* [What the task asks]:
Among the entries, which lines carry the string "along"? Copy each of them.

[Data extracted from a collection]
————————

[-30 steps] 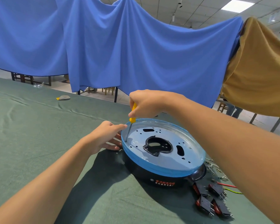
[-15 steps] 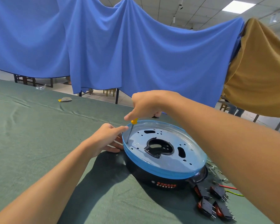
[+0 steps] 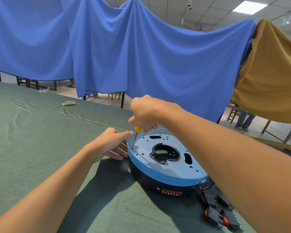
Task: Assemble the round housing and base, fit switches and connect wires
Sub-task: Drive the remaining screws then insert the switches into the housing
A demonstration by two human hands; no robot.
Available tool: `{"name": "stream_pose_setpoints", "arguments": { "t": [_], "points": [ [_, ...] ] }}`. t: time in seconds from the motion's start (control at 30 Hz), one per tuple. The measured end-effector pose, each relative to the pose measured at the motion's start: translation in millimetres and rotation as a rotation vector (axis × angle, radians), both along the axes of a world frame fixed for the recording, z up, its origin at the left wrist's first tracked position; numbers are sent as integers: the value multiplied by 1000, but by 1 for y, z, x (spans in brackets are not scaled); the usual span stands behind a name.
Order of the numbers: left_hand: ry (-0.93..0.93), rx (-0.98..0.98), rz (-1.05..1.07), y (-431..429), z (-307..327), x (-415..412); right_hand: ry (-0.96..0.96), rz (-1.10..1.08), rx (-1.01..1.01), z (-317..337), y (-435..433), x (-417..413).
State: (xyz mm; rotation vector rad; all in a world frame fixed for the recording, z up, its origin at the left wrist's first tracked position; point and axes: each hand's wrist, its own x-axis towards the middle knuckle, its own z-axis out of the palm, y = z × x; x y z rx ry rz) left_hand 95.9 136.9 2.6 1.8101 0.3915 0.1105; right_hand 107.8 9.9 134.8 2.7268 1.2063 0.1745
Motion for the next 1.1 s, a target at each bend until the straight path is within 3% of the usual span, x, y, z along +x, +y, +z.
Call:
{"name": "stream_pose_setpoints", "arguments": {
  "t": [0.2,0.37,0.43,0.6,0.77,0.9,1.1],
  "points": [
    [148,240,-99,-5,12,-3,117,-56,107,-11,-56,1],
    [266,311,-168,-12,21,-7,157,-279,647,-54,-120,23],
    [285,298,-166,-15,23,-7,118,-376,742,-79,-134,33],
    [262,151,-124,-18,26,-9,178,-407,950,-92,-138,54],
    [237,-148,-86,-18,31,-11,221,-378,1100,-94,-146,60],
    [193,-437,11,-31,31,-7,251,-379,1346,-92,-151,65],
    [9,-468,241,-55,36,-5,276,-360,1627,-99,-140,63]
  ]
}}
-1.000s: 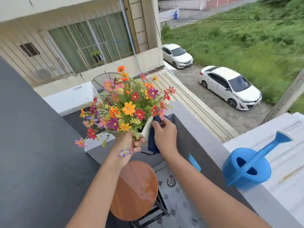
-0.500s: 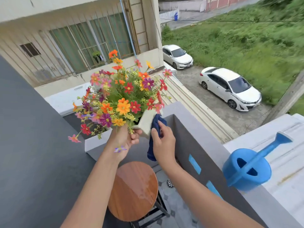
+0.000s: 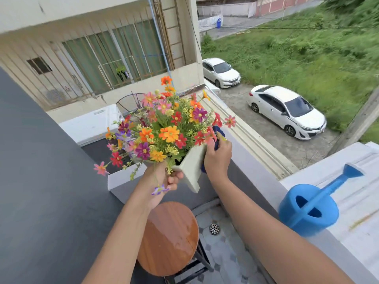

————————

* [Result below]:
Available tool: `{"name": "stream_pose_setpoints", "arguments": { "t": [_], "points": [ [_, ...] ] }}`. t: time in seconds from the motion's start (control at 30 Hz), one per tuple. The measured end-effector pose, each relative to the pose measured at the motion's start: translation in millimetres and rotation as a rotation vector (axis × angle, radians), both along the axes of a world frame fixed for the recording, z up, its origin at the left wrist's first tracked position; numbers are sent as integers: the value multiplied by 1000, but by 1 for y, z, x (spans in brackets are not scaled); the usual span stands behind a name.
Motion for the next 1.1 s, a target at each bend until the straight path is within 3% of the usual span, x, y, z along +x, +y, +z.

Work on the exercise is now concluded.